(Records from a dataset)
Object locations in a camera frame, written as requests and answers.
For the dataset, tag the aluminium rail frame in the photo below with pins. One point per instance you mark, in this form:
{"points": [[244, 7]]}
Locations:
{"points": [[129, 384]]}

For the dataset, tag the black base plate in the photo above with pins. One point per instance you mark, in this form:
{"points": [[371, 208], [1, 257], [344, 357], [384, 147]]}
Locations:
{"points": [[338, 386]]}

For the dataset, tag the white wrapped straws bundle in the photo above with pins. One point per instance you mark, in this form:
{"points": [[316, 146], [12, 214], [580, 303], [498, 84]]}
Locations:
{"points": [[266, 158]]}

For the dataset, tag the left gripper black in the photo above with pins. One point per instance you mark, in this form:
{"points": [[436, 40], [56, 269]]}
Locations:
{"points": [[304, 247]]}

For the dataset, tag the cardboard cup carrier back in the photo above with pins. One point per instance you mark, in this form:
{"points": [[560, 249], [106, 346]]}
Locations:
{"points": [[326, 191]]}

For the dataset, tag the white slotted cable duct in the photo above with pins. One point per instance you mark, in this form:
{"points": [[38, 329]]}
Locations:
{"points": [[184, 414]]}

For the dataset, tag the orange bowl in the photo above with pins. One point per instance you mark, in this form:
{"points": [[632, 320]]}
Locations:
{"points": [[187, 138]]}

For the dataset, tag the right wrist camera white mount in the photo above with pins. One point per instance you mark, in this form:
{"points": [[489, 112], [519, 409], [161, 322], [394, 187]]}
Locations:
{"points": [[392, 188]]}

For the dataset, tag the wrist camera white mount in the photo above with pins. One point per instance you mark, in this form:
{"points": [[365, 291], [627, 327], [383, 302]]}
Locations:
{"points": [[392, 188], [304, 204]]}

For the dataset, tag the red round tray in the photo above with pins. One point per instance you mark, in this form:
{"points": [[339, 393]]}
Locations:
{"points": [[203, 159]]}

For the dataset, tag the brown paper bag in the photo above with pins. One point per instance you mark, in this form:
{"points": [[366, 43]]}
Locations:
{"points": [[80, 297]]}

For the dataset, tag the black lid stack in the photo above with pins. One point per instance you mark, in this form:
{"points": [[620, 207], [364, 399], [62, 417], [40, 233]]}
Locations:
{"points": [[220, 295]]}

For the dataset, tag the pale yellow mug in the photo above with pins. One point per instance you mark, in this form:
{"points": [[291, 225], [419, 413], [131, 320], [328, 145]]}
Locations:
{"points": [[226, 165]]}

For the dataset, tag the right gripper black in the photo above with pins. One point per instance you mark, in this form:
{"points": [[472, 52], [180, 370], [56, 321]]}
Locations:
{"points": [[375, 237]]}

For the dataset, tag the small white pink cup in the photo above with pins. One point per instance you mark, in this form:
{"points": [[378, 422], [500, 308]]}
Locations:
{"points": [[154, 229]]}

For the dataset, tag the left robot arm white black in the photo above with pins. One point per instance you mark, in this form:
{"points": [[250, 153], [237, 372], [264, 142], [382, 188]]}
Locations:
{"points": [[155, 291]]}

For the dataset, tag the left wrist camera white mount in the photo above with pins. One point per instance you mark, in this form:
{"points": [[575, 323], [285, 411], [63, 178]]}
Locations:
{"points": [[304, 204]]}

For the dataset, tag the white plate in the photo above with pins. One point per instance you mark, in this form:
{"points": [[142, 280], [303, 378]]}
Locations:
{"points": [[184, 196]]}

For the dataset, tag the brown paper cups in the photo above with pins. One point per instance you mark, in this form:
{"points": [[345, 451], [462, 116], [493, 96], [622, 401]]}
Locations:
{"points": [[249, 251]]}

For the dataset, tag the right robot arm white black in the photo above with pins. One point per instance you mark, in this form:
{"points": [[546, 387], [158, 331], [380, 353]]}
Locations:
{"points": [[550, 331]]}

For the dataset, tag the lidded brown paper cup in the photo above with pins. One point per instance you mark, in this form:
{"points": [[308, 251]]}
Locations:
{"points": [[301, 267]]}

> _Task to carry out_
After locating the line holding "For the dataset, tag the white wrapped" above, output exactly that line and every line after it through the line holding "For the dataset, tag the right wrist". Include nothing else.

> _Written response_
For the dataset, tag the white wrapped straws bundle in the photo above with pins. One point per instance you mark, in this form:
{"points": [[316, 146], [12, 214], [580, 303], [498, 84]]}
Locations:
{"points": [[266, 158]]}

For the dataset, tag the left gripper black in the photo above with pins. One point per instance you mark, in this form:
{"points": [[436, 40], [56, 269]]}
Locations:
{"points": [[304, 247]]}

For the dataset, tag the cardboard cup carrier back in the photo above with pins. One point per instance you mark, in this form:
{"points": [[560, 249], [106, 346]]}
Locations:
{"points": [[326, 191]]}

For the dataset, tag the white slotted cable duct in the photo above with pins. One point per instance you mark, in this form:
{"points": [[38, 329]]}
Locations:
{"points": [[184, 414]]}

For the dataset, tag the orange bowl in the photo above with pins. One point per instance you mark, in this form:
{"points": [[632, 320]]}
Locations:
{"points": [[187, 138]]}

For the dataset, tag the right wrist camera white mount in the photo above with pins. One point per instance you mark, in this form:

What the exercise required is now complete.